White ve yeni bir kolonici ekibi, üç yıl sonra, büyük zorluklardan sonra Roanoke'ye döndüğünde, tüm nüfus iz bırakmadan ortadan kayboldu.

Köyün etrafındaki çitin üzerine, komşu bir Kızılderili kabilesinin adı olan CROATOAN kelimesi kazınmıştı. Ve sömürgecilerden geriye kalan tek şey bu.

Nereye gittikleri hala belirsiz. Belki de köy Kızılderililer tarafından saldırıya uğradı - ancak hiçbir çatışma, yangın veya yıkım belirtisi bulunamadı. Başka bir versiyon: sömürgecilerin kötü durumunu gören Kızılderililer, gönüllü olarak onlarla birlikte ayrılmalarını teklif etti ve İngilizler anakaranın derinliklerinde kayboldu ve sonunda asimile oldu.

Daha abartılı versiyonlar - kitlesel delilik, koloni sakinlerinin Kızılderililer tarafından kurban edilmesi, düşmanca İspanyolların saldırısı, bilinmeyen bir hastalığın salgını, komşu Hatteras adasına yeniden yerleşim, Tau Ceti'den uzaylılar tarafından kaçırılması ve diğer hipotezler.

6. Dyatlov'un turist grubu nasıl öldü?

Tarihin gizemleri: Dyatlov grubu
Tarihin gizemleri: Dyatlov grubu

Ocak 1959'da Ural Politeknik Enstitüsü'nden 10 turist Kuzey Urallarda kayak gezisine çıktı. Kayakçılardan biri daha sonra rotayı terk ederek eve dönerken, grubun lideri Igor Dyatlov da dahil olmak üzere diğer dokuz kişi yolculuğuna devam etti ve geceyi Holatchahl Dağı'nın yamacında durdurdu.

Orada donarak öldüler.

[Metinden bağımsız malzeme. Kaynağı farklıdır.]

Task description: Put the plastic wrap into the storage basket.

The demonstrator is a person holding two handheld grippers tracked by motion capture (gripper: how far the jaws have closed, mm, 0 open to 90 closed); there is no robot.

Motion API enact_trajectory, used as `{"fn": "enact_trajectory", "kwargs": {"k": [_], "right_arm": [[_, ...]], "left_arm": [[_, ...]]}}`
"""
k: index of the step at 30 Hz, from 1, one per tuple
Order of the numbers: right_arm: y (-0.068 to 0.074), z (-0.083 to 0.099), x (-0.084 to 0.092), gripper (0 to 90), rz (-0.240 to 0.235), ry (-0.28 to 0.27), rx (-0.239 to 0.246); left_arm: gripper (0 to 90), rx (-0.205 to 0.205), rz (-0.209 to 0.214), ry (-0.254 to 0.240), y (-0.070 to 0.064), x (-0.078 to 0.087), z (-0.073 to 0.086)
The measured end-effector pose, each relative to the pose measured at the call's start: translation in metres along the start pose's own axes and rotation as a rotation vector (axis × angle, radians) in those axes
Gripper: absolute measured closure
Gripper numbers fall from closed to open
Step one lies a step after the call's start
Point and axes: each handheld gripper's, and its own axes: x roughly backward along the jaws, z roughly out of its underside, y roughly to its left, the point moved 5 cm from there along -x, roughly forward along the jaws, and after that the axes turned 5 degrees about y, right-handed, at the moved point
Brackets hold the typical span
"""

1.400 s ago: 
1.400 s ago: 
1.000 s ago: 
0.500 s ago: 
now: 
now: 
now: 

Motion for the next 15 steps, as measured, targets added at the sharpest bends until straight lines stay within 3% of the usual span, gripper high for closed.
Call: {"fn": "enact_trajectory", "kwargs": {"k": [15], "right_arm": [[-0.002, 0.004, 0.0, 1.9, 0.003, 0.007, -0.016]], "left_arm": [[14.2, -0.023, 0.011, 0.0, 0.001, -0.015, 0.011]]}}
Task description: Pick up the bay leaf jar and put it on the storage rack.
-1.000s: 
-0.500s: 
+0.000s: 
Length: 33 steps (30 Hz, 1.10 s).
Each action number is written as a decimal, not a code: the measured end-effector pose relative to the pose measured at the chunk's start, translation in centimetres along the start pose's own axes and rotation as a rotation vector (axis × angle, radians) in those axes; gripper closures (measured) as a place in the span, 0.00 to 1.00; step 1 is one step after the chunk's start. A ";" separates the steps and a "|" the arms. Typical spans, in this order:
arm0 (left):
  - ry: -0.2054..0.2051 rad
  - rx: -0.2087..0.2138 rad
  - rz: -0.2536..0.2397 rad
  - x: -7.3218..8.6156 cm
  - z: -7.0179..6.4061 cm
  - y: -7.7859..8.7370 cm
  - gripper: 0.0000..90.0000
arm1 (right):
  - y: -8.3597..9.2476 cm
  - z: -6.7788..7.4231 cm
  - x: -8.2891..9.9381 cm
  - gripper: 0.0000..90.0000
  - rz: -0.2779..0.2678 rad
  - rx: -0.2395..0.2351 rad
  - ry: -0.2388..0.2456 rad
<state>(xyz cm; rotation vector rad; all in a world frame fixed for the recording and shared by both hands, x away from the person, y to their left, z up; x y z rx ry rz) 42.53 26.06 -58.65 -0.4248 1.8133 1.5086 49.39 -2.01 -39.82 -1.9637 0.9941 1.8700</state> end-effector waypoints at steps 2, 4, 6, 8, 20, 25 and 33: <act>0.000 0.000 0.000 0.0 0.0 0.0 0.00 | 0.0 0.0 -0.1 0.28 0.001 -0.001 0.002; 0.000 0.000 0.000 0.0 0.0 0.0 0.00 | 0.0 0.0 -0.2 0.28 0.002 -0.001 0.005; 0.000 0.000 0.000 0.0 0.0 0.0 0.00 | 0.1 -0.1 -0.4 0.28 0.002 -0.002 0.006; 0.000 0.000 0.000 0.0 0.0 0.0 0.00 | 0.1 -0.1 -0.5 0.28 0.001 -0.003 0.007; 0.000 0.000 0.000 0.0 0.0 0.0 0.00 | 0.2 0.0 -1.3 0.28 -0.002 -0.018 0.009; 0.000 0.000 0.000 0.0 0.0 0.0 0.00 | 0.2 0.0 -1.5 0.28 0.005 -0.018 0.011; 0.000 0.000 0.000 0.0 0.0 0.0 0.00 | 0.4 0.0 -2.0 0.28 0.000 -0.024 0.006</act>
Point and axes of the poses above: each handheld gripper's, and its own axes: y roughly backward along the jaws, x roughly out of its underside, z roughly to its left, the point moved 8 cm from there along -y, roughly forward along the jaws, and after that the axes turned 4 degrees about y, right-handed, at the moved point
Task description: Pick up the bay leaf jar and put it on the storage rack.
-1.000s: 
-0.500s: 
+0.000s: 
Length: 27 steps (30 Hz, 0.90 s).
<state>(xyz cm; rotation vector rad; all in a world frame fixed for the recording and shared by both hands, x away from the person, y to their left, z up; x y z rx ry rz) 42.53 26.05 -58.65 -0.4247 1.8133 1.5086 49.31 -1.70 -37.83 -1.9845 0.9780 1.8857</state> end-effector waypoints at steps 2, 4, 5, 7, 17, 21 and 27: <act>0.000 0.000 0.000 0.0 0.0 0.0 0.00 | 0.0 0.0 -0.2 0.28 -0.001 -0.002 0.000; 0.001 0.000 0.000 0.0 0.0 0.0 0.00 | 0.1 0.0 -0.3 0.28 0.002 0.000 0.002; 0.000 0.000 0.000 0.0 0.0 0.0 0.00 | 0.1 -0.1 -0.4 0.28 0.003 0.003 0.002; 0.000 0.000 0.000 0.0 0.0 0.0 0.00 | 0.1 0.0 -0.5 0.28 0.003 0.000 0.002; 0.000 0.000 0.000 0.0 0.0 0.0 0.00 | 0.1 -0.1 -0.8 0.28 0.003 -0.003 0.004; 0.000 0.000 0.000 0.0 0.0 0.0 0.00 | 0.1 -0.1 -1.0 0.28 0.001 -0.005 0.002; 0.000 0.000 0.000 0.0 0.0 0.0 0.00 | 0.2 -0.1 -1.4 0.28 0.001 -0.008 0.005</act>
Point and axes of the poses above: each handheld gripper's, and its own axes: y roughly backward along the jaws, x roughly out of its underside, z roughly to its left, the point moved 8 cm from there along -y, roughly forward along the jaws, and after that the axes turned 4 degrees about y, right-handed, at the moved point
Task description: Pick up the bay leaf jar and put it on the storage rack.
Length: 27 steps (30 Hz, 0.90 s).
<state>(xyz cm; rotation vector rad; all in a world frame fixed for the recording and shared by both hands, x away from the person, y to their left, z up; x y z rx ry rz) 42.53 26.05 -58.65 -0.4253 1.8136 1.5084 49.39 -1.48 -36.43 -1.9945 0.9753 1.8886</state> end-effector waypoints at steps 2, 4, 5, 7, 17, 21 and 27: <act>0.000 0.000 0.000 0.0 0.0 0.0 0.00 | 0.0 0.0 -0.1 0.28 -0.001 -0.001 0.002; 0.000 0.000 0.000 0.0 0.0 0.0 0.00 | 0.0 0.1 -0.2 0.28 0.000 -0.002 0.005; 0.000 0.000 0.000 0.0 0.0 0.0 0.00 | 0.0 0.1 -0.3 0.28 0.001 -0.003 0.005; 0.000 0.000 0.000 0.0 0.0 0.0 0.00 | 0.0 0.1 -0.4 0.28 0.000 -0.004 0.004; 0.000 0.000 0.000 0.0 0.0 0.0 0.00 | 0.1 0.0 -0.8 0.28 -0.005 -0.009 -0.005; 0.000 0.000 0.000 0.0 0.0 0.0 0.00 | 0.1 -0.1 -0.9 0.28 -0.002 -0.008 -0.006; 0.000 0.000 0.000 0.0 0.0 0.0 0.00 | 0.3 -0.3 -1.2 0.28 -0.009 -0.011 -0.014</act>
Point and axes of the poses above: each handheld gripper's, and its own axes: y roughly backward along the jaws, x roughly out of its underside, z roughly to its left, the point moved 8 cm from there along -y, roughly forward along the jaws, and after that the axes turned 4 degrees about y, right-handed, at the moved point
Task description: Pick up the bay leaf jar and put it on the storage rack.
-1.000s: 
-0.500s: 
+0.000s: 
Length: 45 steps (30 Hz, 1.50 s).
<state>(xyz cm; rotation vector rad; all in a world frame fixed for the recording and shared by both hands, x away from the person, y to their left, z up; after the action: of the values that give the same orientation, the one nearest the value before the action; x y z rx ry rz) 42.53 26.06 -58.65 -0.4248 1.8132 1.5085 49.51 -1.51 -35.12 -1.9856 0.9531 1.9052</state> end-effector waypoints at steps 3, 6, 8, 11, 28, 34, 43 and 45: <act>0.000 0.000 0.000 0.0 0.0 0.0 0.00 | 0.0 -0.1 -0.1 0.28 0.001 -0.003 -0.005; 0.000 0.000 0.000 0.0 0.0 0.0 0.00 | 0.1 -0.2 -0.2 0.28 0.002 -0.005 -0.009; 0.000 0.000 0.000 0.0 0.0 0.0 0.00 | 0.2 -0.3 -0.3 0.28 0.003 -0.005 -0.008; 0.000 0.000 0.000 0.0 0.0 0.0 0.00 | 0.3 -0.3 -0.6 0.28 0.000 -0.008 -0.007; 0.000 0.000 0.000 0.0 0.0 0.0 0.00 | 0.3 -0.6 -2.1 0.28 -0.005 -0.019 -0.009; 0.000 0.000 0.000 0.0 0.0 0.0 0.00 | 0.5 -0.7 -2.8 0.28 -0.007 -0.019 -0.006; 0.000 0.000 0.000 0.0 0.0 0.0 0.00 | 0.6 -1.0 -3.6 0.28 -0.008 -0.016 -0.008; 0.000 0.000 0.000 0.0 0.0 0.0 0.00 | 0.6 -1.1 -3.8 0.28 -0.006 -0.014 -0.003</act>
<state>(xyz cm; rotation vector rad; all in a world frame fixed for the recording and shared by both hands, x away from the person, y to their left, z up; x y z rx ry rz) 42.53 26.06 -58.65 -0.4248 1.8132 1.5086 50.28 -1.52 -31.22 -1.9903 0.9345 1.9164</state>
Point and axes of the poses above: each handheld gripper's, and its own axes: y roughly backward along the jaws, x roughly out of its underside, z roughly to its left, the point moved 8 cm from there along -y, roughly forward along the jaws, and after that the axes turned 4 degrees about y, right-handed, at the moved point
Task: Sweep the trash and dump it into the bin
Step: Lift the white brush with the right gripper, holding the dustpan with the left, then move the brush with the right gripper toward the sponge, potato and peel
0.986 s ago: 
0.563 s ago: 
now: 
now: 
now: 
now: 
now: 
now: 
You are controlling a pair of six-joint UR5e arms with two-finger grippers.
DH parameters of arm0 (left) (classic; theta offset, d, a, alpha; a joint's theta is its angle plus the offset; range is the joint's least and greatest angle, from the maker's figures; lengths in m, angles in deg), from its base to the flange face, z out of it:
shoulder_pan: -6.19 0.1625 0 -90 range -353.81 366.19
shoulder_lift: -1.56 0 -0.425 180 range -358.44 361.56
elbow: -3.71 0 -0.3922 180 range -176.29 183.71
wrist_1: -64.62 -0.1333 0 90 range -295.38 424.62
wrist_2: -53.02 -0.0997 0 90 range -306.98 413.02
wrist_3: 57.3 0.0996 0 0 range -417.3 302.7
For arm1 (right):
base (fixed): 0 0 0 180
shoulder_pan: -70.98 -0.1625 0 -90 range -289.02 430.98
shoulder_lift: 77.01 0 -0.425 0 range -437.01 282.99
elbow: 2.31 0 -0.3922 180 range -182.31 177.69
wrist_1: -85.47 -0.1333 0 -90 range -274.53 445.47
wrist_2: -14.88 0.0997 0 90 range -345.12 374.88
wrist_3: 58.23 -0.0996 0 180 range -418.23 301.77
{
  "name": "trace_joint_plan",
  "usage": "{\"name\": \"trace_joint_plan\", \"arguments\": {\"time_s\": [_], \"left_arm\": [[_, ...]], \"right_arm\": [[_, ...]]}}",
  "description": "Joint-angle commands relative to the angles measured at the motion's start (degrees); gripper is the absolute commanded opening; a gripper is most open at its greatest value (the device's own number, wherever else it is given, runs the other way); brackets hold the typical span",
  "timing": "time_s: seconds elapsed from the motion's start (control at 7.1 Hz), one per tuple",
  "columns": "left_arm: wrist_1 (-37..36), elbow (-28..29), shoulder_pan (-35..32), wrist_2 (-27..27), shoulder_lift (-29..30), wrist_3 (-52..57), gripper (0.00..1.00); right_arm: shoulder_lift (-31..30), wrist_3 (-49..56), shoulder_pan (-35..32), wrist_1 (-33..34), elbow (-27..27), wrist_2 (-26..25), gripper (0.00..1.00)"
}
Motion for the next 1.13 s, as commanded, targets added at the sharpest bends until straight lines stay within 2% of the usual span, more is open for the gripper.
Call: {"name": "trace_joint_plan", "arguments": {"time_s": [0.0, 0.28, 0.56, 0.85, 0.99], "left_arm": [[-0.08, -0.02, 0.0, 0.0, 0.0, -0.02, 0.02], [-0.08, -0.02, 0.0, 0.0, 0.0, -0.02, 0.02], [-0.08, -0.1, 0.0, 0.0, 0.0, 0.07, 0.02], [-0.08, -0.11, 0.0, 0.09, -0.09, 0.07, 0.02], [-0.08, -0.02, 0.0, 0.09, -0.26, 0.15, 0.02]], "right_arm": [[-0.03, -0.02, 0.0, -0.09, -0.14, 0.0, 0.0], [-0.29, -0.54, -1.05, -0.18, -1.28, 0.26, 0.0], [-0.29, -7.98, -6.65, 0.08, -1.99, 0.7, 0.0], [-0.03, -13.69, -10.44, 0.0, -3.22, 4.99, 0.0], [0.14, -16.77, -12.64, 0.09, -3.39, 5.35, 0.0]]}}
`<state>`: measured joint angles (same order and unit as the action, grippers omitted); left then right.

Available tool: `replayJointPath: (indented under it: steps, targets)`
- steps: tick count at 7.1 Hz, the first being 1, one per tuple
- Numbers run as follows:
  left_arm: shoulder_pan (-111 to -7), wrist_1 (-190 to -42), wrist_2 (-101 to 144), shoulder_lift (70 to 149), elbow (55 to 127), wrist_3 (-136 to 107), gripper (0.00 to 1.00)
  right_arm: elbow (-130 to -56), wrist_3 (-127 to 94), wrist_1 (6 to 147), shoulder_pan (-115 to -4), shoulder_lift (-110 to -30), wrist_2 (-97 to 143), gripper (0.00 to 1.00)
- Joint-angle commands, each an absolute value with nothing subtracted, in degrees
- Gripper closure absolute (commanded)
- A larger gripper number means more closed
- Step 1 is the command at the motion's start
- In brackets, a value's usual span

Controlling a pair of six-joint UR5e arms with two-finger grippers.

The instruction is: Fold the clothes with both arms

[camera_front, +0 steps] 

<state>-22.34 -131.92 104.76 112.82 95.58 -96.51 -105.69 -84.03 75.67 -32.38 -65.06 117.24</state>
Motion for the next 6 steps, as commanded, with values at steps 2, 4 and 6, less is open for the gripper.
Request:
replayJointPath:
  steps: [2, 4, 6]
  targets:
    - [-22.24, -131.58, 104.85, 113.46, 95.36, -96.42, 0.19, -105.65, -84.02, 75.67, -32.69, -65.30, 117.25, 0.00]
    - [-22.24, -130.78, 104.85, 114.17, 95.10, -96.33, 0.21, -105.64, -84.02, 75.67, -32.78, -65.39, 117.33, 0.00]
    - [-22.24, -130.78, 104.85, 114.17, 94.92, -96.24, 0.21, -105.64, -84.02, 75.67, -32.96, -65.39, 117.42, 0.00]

Bu güne kadar, bunun nasıl olduğu belli değil.

Görünüşe göre, bir şey turistlerin gece yarısı çadırlarından atlamalarına ve kamptan kıyafetsiz veya malzemesiz ayrılmalarına neden oldu. Yokuşun aşağısında, bir şekilde ısınmak için ateş yakmaya çalıştılar, ancak hepsi hipotermiden öldü. Beş kişinin cesetleri bir ay sonra kurtarma ekibi tarafından bulundu ve yalnızca Mayıs ayında dört ceset daha bulundu.

Dyatlov grubunun ölümünün versiyonları ifade edildi 1.

2. inanılmaz bir miktar - 75'ten 100'e. Büyük olasılıkla, turistler bir çığ veya fırtınadan kaçarak kamptan ayrılmak zorunda kaldılar, ancak hipotezi doğrulamak için yeterli olan bu doğal olayların izleri bulunamadı.

Ayrıca Dyatlov'un grubunun vahşi bir hayvan tarafından, örneğin bir biyel ayısı veya bir geyik tarafından saldırıya uğradığı varsayılmıştır. Ya da kaçan mahkumların kurbanı oldular, yıldırım topuyla karşı karşıya kaldılar, belirsiz bir nitelikteki infrasound'un etkisi altına girdiler …

Bu tür durumlarda geleneksel olarak bahsedilen uzaylılar, yetiler ve gizli operasyonlarının seyircilerini ortadan kaldıran uğursuz KGB ajanlarından bahsetmiyorum bile.

Olursa olsun, olanların gerçek resmi bir sır olarak kalıyor.